I remember Bev Kruschek’s animated and always knowledgeable conversations on Mexican history and politics and her efforts to improve the number of readers in Álamos, and John bringing new ideas related to water, pool design, and sun heating.
Jennifer, Mary Ayers, Lynne and Javier, Myrna and Bill, Linda and Ángel, Michelee and Hal, Sam’s Aduana, our loyal Beto, Delma, Óscar and Melissa, Edith, Gordon, and so many other people who have made Álamos such an endearing place for us.

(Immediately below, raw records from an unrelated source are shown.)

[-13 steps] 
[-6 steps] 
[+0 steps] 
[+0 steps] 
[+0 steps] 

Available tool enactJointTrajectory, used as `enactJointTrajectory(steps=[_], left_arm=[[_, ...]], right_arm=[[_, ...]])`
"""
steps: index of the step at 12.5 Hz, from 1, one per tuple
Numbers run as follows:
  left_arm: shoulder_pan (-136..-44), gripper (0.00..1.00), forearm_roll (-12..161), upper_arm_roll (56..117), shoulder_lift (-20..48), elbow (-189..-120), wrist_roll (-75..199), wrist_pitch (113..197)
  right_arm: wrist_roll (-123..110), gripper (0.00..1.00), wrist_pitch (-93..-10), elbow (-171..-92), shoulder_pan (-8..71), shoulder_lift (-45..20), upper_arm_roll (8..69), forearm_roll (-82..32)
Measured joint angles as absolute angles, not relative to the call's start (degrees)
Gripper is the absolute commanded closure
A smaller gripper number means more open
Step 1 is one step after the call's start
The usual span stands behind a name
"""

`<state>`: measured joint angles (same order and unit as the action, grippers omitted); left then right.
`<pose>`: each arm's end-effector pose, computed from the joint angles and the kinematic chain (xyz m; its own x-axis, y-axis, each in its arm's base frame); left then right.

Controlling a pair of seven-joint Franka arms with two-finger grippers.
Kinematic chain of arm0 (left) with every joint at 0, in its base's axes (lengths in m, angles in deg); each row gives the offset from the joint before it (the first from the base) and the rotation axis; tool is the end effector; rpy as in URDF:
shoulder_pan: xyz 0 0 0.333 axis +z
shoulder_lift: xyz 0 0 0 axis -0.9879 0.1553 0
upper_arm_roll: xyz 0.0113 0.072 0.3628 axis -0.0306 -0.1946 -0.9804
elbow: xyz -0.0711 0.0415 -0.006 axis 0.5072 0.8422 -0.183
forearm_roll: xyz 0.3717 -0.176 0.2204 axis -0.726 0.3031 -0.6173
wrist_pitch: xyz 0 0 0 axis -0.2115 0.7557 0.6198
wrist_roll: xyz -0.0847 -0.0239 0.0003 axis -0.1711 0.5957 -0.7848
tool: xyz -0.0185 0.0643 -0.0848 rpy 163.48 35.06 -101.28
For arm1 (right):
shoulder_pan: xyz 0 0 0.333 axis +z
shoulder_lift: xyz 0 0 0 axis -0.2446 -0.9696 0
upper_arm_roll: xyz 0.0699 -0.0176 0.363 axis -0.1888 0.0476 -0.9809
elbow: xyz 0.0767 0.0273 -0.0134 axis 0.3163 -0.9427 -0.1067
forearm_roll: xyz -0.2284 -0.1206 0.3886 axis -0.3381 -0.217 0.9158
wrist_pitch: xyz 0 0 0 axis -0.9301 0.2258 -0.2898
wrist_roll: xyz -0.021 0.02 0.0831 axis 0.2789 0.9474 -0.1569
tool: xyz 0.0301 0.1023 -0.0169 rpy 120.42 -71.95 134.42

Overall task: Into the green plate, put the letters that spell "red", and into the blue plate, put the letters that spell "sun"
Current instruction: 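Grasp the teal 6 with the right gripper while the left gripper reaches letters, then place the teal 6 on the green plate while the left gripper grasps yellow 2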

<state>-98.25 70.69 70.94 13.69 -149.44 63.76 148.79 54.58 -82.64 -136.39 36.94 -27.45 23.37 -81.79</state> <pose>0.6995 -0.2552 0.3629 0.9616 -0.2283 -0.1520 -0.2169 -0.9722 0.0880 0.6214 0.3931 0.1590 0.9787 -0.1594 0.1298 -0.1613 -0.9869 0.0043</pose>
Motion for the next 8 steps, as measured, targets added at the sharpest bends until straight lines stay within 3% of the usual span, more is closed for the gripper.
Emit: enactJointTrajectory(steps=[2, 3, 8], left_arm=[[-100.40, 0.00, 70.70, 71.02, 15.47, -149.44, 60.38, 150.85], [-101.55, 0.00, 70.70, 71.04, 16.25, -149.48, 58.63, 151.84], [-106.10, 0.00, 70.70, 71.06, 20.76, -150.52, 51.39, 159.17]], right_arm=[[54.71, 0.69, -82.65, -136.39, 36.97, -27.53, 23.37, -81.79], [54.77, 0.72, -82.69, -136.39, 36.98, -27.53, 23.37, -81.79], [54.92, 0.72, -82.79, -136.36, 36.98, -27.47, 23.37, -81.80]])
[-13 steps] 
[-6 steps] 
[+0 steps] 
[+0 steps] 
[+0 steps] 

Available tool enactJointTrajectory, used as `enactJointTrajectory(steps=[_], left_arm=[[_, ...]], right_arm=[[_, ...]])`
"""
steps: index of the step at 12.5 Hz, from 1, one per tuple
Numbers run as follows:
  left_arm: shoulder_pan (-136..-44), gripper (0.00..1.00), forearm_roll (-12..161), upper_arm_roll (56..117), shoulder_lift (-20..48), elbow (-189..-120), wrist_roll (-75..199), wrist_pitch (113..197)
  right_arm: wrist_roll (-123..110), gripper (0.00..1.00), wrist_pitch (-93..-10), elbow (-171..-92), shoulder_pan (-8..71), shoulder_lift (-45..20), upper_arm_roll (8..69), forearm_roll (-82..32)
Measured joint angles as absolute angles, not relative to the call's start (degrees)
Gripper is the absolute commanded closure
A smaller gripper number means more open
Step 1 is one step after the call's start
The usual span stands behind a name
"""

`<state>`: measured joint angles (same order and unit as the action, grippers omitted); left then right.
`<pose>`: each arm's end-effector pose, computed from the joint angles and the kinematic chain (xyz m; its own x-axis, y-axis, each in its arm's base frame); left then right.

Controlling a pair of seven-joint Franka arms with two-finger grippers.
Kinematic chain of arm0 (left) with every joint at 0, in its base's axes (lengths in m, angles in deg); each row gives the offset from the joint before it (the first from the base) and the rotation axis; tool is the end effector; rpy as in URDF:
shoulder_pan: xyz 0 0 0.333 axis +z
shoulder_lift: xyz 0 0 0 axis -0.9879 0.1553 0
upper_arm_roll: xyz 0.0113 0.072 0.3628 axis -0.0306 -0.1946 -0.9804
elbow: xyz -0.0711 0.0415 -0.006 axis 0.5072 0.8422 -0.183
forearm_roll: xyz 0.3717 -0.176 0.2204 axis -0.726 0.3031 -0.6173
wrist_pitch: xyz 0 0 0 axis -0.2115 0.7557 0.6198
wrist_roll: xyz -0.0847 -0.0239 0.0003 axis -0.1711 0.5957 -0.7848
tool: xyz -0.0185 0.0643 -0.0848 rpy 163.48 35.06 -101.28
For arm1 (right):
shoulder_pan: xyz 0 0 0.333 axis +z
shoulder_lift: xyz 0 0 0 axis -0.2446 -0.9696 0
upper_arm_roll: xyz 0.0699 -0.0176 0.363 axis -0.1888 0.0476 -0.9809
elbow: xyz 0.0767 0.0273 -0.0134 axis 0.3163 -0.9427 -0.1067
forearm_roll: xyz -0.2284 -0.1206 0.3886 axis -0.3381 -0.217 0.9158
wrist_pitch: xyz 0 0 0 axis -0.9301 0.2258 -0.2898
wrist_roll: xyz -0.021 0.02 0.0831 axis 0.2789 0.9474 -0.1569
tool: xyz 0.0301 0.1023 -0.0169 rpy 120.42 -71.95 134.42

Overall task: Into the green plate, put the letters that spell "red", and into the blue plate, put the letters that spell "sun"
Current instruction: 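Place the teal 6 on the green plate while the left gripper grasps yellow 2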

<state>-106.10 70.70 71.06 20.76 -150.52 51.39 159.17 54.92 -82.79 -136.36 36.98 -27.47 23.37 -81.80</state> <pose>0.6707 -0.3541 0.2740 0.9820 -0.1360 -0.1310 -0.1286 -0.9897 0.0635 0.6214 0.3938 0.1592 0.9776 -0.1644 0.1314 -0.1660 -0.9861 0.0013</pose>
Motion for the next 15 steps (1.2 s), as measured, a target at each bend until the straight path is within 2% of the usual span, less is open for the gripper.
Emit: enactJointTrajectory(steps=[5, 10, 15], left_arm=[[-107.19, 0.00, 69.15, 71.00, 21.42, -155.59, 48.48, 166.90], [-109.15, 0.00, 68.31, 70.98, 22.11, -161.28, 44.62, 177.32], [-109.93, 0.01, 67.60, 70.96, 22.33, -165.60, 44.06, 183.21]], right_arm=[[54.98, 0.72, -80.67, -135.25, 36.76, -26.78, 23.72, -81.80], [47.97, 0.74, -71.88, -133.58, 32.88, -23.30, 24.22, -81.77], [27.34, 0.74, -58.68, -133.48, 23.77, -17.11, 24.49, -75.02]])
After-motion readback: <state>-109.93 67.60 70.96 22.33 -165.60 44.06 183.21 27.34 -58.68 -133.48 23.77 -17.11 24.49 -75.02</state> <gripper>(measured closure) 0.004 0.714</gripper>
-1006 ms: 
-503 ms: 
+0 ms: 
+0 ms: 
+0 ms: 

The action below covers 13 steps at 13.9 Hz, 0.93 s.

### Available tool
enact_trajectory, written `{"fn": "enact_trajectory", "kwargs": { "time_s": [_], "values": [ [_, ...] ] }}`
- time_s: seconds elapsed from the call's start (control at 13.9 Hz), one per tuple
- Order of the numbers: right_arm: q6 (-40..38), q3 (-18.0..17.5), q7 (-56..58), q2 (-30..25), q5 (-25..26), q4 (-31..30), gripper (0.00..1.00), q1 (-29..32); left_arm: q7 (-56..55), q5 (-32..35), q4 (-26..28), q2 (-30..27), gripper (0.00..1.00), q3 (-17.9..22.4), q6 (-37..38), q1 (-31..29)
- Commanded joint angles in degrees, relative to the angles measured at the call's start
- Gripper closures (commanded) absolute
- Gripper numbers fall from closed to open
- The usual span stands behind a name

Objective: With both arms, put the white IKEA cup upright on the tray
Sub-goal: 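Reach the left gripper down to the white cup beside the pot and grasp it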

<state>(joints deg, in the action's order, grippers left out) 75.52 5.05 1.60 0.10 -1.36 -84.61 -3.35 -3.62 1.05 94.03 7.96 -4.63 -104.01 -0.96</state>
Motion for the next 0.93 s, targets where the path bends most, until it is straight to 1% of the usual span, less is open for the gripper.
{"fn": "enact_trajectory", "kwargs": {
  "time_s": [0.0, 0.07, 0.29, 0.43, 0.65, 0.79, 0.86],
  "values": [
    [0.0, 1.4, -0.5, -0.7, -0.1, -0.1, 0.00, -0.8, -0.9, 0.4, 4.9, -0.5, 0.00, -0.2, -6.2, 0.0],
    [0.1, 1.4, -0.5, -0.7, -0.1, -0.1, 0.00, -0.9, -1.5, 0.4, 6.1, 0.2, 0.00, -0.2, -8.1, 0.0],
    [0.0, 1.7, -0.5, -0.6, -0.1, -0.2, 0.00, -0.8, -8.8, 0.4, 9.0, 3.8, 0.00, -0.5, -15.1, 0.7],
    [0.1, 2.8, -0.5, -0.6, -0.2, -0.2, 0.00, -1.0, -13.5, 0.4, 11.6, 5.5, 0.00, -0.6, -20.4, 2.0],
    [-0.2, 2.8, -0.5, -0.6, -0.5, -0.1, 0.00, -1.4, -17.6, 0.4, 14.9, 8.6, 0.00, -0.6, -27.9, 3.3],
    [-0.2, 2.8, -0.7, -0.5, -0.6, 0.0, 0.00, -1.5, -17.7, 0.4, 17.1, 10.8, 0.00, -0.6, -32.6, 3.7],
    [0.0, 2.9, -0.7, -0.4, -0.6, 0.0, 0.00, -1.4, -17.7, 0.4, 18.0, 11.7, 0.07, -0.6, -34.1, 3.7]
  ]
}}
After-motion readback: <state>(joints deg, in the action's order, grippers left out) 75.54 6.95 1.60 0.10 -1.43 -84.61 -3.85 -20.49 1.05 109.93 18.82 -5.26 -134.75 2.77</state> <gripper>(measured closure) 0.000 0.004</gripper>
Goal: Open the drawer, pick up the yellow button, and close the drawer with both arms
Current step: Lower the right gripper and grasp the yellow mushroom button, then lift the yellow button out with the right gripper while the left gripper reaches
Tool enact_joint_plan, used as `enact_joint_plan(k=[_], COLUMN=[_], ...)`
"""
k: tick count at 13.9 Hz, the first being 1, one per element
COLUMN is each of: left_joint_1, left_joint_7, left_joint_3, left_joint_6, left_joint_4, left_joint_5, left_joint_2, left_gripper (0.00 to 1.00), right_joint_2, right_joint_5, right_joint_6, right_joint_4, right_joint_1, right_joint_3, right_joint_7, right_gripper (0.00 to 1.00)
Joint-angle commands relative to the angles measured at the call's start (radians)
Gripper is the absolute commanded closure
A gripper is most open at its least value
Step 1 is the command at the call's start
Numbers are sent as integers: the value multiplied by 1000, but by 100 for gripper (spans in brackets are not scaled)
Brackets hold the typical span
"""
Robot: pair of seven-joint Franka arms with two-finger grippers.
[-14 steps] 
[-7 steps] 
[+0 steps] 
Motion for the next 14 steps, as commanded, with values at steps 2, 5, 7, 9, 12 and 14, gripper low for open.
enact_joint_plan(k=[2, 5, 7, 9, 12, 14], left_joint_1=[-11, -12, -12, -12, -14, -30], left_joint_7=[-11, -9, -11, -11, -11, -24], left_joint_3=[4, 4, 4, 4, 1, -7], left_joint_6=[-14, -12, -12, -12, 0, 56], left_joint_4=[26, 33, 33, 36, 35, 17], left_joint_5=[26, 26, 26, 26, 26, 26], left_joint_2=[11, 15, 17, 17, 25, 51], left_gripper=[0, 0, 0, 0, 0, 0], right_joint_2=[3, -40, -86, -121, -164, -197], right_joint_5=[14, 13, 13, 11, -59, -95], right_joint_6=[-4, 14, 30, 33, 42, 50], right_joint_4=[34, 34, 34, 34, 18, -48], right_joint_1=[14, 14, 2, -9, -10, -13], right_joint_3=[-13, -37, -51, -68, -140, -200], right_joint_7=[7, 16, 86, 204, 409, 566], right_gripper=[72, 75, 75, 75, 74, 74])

What legitimizes me as an alameña is the garden at our house, originally designed by Christy Ten Eyck of Phoenix. With time, care, and much work it has taken on its own individual character. Thanks to the patio fountain, which supplies water to a plume that travels through the garden and falls into the pool, we can enjoy a refreshing ambiance in the house and within the not-so-desert garden. Many birds are drawn to the garden. We have a wonderful huge tree, a “nacapul” or strangler fig, which is enjoyed by our grandchildren, who love to climb all over it. Among the many varieties of mostly local trees and plants one can find are: mesquites, amapas: yellow and rose, palo blanco, palo verde, glorias, papelillos, nopales, ceibas, cacalosúchiles or frangipani—white, rose, yellow, many different acacias—one is called tepehuaje with a wonderful spotted flower that thrives in the sun. From our trips to the Sierra we have brought different cacti: órganos, pitayos, biznagas, chollas, magueyes. We have several fruit trees such as naranjitas, lemons, limas, olive and pistachio, pinguicas, aguacates, tamarindos, granadas, mangos and a strawberry guayaba transplanted from Guadalajara. The palm trees frame the entrance to the house and in the corridor we have placed pots from Tlaquepaque planted with anturios, palmas Kentia, cuna de moisés, hiedra miniature y amarilis. This beautiful garden is representative of the local flora.